[Work item] Only the lines from the one containing "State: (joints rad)" through the end of the data below should be copied, each exactly as written and with both ends kept.
*** Opening of Given data ***
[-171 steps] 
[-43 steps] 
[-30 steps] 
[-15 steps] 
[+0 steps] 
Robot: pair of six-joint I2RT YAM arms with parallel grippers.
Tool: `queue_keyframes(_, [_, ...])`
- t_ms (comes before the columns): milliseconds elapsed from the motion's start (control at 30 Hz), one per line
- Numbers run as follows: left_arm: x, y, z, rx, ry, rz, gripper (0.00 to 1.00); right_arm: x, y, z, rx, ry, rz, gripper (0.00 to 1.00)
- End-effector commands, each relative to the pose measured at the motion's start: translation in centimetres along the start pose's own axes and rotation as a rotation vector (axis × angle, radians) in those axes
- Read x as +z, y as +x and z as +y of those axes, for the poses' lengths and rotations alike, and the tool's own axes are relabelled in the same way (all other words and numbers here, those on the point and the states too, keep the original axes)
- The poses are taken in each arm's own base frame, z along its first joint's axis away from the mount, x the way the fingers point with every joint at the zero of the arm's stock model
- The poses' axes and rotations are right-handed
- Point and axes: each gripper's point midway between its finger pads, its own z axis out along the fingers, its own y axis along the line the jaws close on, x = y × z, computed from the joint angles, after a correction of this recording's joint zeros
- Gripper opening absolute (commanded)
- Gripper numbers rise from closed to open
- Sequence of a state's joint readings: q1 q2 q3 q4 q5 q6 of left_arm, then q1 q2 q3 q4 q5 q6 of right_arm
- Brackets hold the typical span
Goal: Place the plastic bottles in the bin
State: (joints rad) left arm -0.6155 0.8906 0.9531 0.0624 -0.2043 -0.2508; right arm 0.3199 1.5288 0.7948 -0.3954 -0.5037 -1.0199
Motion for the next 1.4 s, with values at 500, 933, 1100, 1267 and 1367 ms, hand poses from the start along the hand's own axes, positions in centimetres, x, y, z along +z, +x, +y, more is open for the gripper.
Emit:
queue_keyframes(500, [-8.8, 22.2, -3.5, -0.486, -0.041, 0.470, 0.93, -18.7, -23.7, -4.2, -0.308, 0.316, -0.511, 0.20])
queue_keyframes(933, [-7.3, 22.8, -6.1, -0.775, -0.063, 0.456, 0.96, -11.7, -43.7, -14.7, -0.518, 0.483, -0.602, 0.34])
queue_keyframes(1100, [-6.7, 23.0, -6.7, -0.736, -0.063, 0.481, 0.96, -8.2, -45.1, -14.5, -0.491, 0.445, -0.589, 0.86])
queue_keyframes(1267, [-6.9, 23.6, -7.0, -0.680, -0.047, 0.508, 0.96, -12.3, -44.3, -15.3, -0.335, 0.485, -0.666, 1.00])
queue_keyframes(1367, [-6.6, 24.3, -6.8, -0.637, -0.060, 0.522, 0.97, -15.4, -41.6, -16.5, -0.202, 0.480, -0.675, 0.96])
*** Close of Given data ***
[Result for this task]
State: (joints rad) left arm -0.6155 0.8906 0.9531 0.0624 -0.2043 -0.2508; right arm 0.3199 1.5288 0.7948 -0.3954 -0.5037 -1.0199
Motion for the next 1.4 s, with values at 500, 933, 1100, 1267 and 1367 ms, hand poses from the start along the hand's own axes, positions in centimetres, x, y, z along +z, +x, +y, more is open for the gripper.
Emit:
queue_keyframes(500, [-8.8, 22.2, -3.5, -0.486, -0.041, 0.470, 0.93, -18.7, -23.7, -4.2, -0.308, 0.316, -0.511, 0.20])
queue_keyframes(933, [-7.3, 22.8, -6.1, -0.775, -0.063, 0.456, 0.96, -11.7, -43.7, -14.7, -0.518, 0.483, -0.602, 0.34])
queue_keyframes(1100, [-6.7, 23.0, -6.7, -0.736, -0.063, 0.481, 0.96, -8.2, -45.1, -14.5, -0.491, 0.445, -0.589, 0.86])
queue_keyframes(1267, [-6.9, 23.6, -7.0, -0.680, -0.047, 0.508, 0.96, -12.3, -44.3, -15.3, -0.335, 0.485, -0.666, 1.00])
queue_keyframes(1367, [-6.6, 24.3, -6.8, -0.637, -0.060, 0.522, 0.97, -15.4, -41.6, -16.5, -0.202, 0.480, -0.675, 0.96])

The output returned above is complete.